**WORK TO COMPLETE:** Copy word for word, please, the lines of the entries below running from the one containing "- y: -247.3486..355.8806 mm" to the one containing "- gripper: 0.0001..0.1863", both ends included.
BEGIN RECORD EXCERPTS
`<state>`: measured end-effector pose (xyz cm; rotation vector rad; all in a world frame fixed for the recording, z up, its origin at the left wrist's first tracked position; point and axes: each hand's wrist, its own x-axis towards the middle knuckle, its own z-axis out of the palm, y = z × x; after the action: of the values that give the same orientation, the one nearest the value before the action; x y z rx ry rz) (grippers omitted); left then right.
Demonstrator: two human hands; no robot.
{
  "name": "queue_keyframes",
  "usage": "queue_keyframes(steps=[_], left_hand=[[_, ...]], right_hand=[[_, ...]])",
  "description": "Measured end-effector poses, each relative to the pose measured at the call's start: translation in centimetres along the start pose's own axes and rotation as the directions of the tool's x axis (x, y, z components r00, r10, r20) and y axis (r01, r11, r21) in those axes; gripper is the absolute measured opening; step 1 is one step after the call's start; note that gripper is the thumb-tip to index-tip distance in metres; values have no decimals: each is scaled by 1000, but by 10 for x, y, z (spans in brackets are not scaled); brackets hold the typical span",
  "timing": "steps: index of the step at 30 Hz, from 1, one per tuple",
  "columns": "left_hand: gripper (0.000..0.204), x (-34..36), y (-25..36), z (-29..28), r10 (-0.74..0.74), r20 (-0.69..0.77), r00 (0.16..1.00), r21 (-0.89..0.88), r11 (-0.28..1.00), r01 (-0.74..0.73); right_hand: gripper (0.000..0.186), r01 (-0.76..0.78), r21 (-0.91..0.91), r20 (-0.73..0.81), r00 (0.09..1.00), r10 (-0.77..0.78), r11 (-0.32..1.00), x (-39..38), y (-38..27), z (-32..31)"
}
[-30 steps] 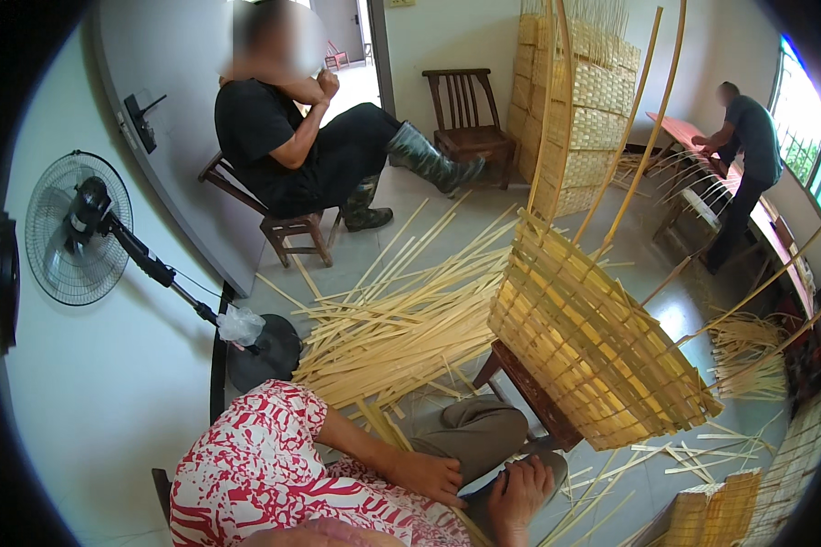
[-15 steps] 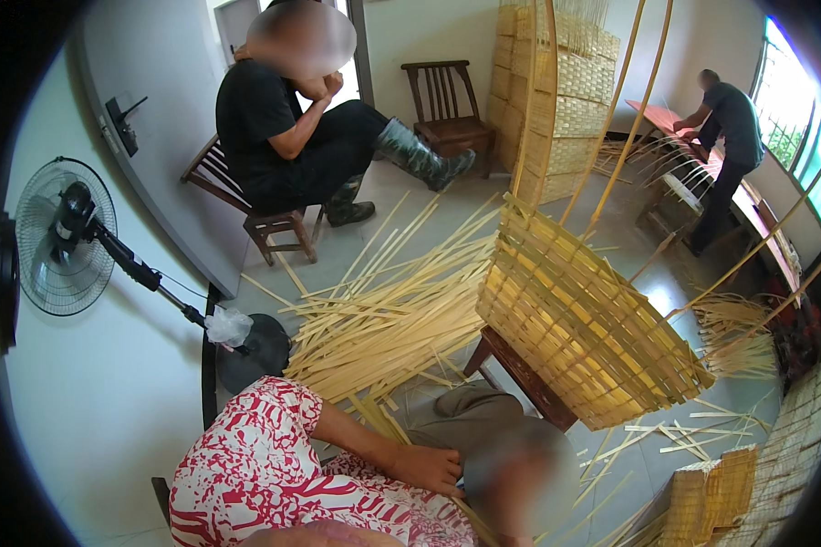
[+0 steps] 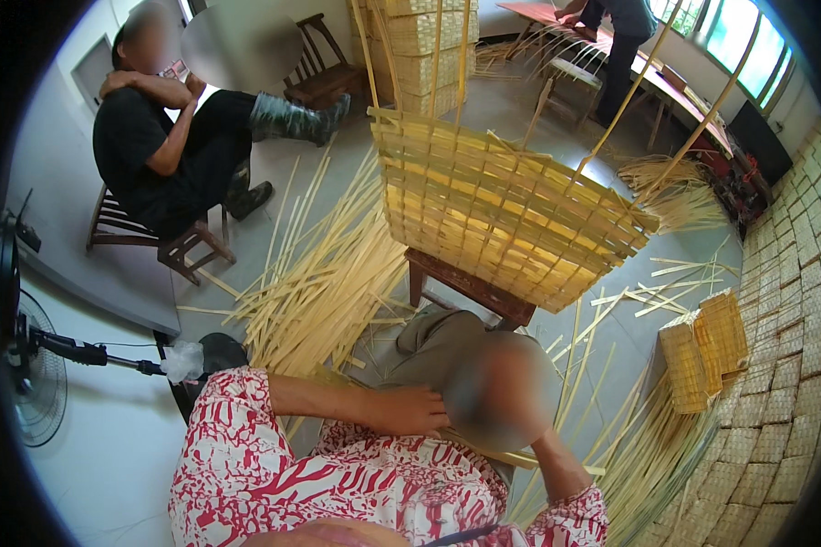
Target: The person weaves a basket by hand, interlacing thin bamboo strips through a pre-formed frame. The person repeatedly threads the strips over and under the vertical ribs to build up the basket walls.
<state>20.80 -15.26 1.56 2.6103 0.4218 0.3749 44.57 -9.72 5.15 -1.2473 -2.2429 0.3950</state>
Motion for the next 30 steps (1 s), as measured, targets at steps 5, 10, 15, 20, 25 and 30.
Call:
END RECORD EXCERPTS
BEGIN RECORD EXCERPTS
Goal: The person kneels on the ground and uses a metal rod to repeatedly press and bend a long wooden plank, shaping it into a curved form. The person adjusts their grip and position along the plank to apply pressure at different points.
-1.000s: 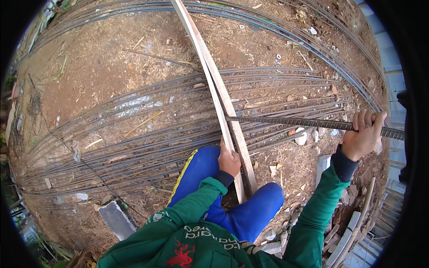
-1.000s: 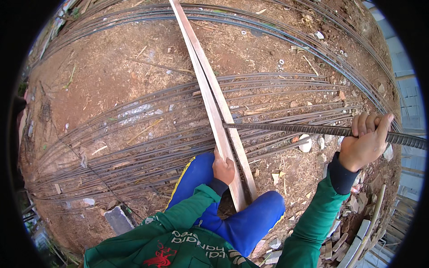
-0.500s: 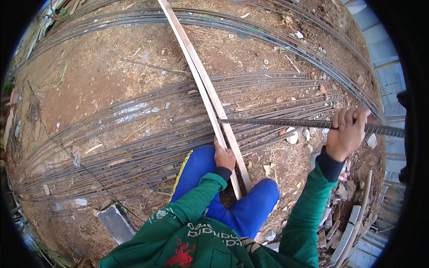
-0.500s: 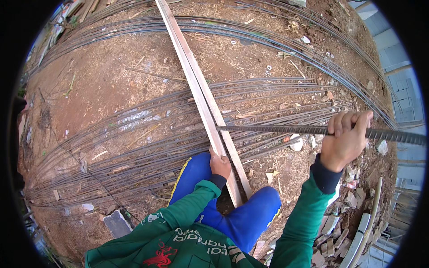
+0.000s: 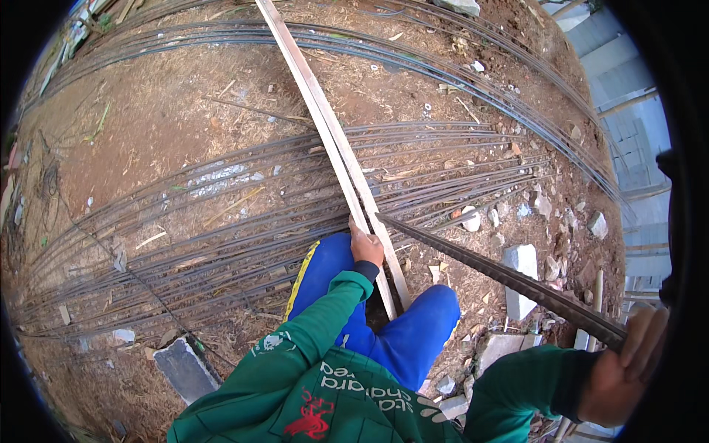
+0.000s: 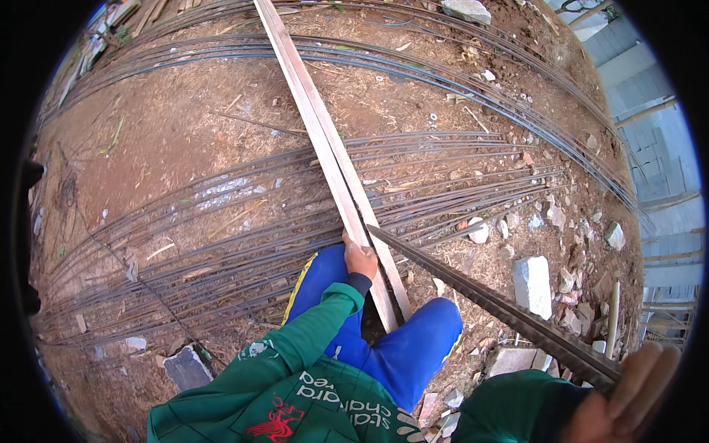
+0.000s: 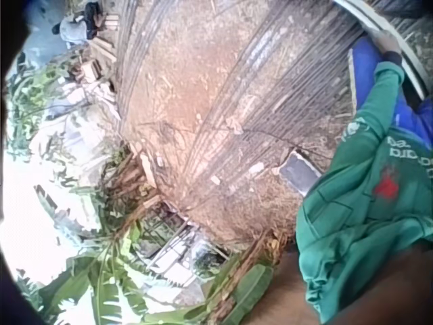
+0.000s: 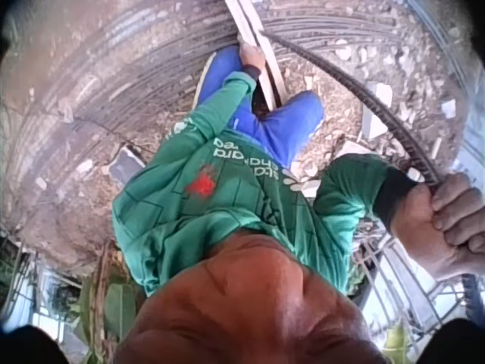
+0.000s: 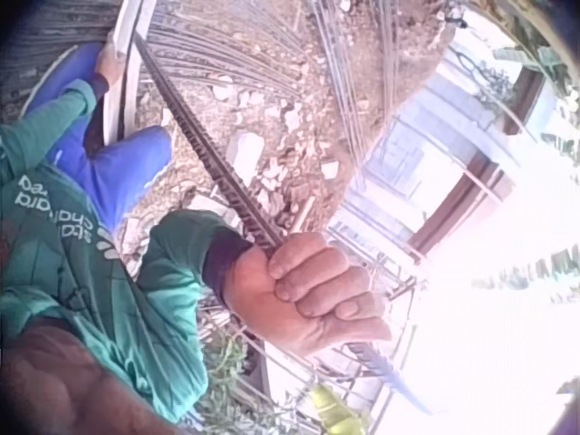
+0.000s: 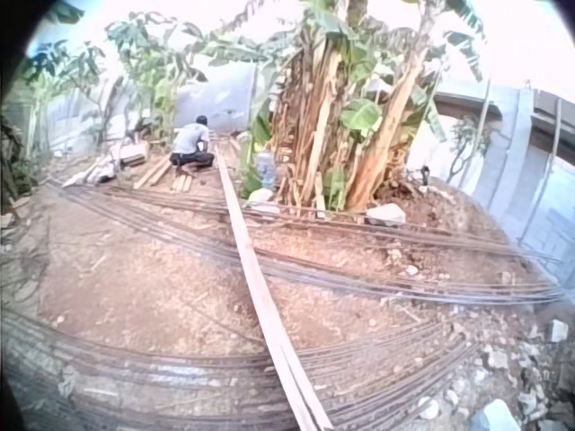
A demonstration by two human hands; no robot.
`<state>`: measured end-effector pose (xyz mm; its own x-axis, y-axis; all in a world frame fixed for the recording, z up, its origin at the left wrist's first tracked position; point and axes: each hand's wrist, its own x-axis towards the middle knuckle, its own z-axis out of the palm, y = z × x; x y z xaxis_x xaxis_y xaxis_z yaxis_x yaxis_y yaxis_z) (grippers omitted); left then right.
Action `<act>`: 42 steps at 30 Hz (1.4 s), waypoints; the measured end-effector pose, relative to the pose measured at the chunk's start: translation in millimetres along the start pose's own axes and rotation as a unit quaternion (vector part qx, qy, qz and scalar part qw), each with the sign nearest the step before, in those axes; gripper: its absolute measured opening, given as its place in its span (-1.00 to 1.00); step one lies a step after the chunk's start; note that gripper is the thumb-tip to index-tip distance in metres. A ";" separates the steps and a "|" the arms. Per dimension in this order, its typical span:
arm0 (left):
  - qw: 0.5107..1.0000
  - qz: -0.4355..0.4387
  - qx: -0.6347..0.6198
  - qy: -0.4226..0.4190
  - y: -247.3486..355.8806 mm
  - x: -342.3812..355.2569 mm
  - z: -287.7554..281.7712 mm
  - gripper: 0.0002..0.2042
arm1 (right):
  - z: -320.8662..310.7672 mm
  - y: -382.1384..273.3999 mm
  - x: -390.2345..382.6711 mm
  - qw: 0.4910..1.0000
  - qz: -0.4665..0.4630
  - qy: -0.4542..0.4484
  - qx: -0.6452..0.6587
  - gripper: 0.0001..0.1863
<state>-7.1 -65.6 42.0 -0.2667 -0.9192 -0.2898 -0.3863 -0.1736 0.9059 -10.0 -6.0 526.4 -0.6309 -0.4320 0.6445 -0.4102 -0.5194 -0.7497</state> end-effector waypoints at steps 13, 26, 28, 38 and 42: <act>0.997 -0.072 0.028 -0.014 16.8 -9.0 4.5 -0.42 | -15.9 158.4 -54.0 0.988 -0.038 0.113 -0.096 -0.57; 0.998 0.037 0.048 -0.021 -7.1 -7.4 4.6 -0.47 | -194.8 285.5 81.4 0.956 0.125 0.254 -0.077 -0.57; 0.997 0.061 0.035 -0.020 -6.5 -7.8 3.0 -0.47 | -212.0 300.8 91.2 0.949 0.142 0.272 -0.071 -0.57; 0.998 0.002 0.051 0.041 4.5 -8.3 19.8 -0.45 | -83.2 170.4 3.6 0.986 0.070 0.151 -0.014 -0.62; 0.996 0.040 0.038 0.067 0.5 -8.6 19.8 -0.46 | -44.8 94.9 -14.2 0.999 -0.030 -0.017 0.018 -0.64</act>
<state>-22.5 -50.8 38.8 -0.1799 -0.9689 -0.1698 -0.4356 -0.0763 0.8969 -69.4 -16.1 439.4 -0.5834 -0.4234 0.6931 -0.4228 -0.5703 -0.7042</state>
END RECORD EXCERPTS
**SOLUTION FOR THIS TASK:**
  - y: -247.3486..355.8806 mm
  - x: -342.3812..355.2569 mm
  - z: -287.7554..281.7712 mm
  - gripper: 0.0002..0.2042
arm1 (right):
  - z: -320.8662..310.7672 mm
  - y: -382.1384..273.3999 mm
  - x: -390.2345..382.6711 mm
  - qw: 0.4910..1.0000
  - qz: -0.4665..0.4630
  - qy: -0.4542..0.4484
  - qx: -0.6452..0.6587
  - gripper: 0.0001..0.1863

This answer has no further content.